Task goal:
From the first line to the last, restate the material word for word, omitting pictures.

Exercise data:
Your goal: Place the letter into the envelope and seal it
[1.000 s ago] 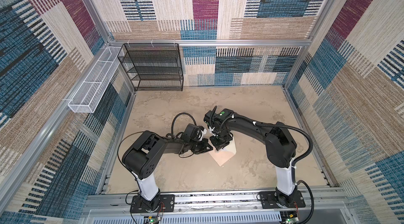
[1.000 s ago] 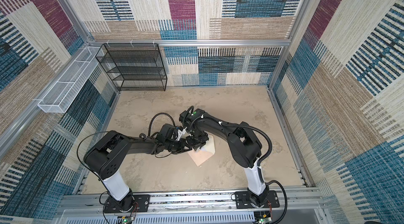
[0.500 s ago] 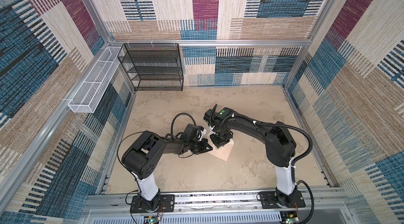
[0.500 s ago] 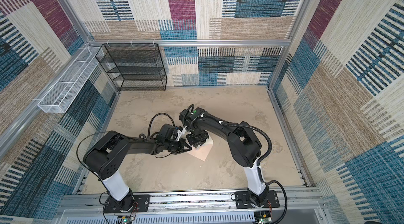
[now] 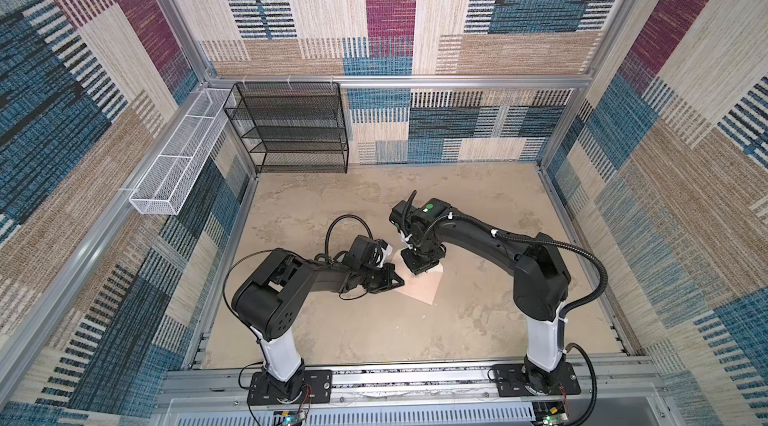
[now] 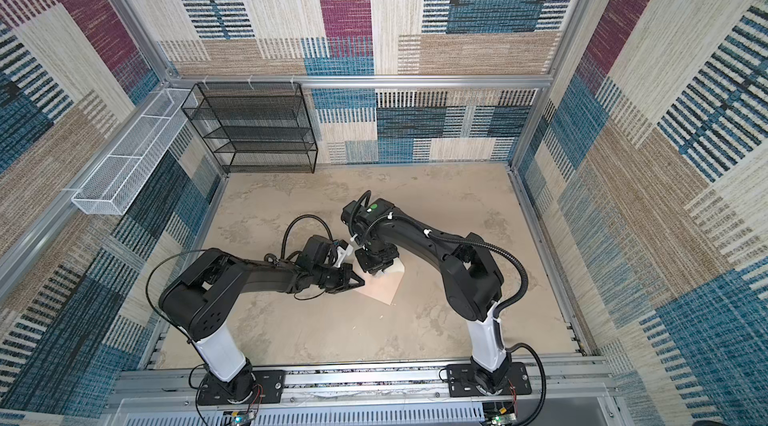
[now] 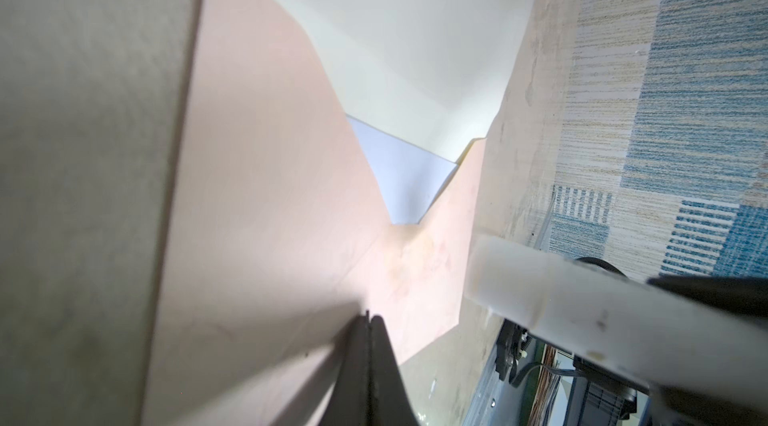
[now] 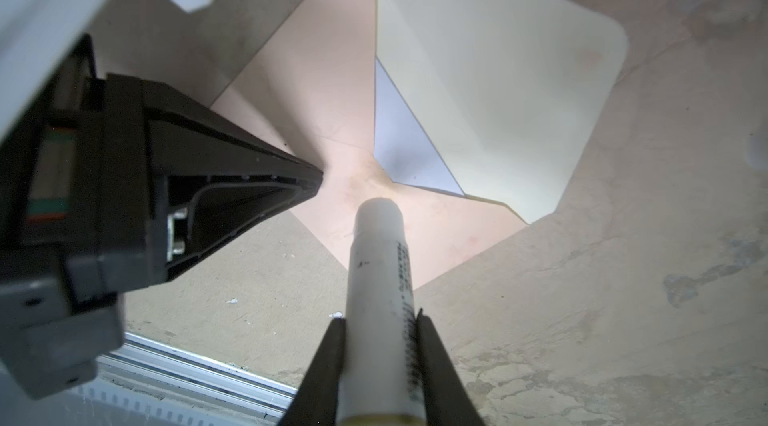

Exercise result:
Your goal: Place the letter into the envelope and seal it
[1.000 s ago] 
[1.000 s ago] 
[0.500 s ago] 
[0.500 s ago] 
[now] 
[now] 
[now] 
[now] 

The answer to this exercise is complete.